IN THE NEWS: Carl Mays and Phil Douglas meet again, and again Mays has perfect control (he gives up no walks in 26 innings). He yields six hits, but a 7th-inning error by Aaron Ward at 2B, followed by Snyder's double, break a 1–1 tie and give Douglas his 2nd win.
IN THE NEWS: Waite Hoyt and Art Nehf come back for game eight with two days rest. With two on and two outs in the first, Giants 1B George Kelly hits a grounder to short that goes through Roger Peckinpaugh, and a run scores. Not another Giant reaches 3B the rest of the day. After Aaron Ward walks in the 9th, Frank "Home Run" Baker hits a drive toward right, but 2B Johnny Rawlings spears it and throws him out while on the ground. Ward heads for 3B and is gunned down by a throw from Kelly to Frisch to end the Series. Hoyt does not allow an earned run in three complete games.

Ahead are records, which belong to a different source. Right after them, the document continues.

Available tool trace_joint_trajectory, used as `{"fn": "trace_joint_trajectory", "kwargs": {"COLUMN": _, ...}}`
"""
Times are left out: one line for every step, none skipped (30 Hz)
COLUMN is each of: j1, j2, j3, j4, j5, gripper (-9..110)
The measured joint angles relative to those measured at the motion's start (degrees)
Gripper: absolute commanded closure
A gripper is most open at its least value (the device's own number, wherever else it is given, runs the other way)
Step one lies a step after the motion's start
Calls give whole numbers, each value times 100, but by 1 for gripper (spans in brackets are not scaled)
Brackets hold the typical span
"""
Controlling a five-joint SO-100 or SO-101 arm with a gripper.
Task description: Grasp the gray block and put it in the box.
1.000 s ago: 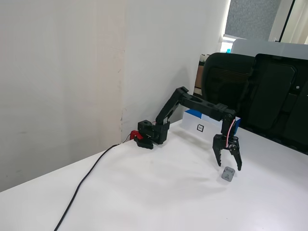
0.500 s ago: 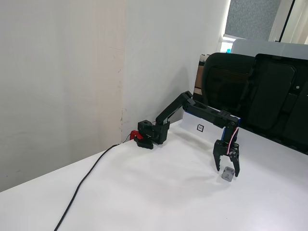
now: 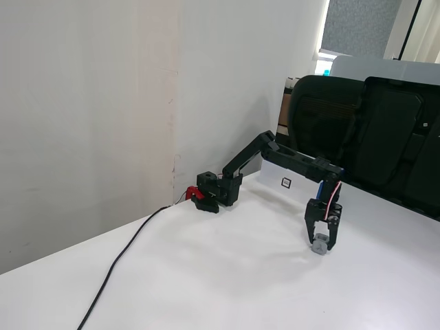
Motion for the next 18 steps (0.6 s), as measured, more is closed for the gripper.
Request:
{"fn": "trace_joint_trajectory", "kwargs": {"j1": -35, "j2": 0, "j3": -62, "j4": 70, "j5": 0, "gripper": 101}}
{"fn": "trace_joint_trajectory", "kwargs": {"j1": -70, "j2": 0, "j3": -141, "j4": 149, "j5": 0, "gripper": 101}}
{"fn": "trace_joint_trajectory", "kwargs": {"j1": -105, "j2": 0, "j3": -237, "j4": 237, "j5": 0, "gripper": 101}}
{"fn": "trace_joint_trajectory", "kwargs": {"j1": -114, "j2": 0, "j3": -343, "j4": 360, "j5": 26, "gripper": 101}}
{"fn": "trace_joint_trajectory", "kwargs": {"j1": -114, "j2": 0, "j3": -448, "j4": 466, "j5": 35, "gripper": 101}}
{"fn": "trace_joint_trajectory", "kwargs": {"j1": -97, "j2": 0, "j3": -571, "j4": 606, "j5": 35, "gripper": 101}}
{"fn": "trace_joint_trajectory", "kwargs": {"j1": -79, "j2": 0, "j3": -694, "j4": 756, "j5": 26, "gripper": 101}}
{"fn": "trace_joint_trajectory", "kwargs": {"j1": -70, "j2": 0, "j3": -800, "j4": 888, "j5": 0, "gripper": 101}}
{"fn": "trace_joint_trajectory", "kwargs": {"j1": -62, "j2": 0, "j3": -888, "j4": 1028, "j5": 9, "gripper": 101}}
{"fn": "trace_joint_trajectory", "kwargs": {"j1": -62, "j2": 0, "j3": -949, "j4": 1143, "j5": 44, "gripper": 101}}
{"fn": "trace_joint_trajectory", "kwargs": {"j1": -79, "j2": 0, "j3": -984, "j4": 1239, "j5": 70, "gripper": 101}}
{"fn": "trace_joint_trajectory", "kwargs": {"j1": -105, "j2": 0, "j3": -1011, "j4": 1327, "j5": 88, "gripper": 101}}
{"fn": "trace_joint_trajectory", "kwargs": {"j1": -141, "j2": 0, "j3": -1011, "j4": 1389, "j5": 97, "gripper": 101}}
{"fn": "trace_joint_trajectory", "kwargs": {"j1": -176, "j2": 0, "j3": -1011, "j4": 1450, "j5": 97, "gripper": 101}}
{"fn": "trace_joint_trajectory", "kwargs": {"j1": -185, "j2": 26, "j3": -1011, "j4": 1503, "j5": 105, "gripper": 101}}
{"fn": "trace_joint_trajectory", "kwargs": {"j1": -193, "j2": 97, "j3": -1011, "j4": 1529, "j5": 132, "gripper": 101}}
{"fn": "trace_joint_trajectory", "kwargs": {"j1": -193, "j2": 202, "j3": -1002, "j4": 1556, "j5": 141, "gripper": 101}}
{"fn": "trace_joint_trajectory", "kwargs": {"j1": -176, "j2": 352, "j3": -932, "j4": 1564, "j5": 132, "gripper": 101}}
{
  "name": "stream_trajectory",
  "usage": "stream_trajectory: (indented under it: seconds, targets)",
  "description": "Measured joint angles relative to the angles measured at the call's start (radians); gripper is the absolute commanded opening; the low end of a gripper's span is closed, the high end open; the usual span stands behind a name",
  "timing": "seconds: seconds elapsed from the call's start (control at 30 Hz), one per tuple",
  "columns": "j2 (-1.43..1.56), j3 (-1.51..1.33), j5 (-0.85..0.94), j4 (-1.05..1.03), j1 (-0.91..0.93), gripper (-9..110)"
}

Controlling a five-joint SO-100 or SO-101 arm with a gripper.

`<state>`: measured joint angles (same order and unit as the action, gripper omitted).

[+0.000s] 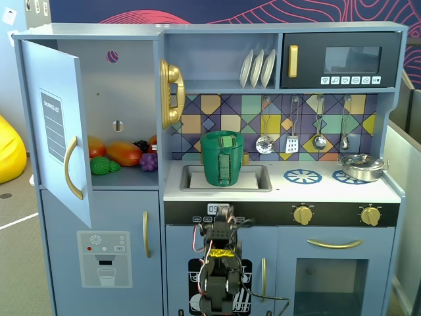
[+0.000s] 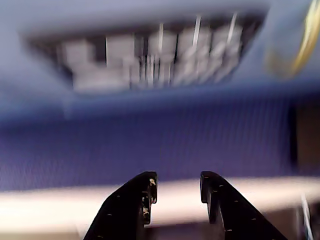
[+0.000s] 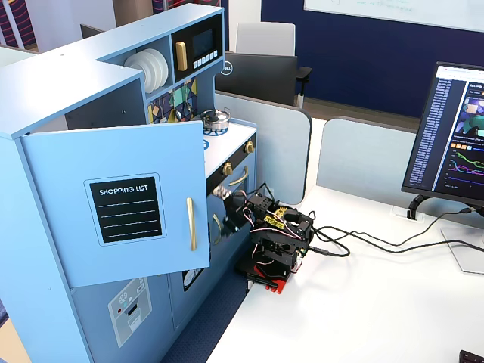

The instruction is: Pick up the lid from the counter and put it on the green recipient

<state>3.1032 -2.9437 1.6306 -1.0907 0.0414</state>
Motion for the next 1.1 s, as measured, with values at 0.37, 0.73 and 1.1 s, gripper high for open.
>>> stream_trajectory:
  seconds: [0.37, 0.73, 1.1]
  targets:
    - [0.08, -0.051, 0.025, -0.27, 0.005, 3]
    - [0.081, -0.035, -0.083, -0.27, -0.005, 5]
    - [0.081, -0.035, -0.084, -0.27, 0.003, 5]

The Giants are the first to lose the first two games and come back to win the Series.
IN THE NEWS: In defiance of a Kenesaw Mountain Landis ban on World Series participants playing post-season exhibitions, Bae Ruth, Bob Meusel, and P Bill Piercy launch a barnstorming tour in Buffalo. Five days later, they cut it short in Scranton. In the meantime Ruth openly challenges Landis to act. The judge does, fining the players their World Series shares—$3,362.26—and suspending them until May 20th of the next season.
Judge Landis outlaws gentleman's agreements and cover-ups of players optioned to the minors without proper paperwork. He declares six players free agents, including Heinie Manush, who will ride a 17-year .330 BA into the Hall of Fame in 1964.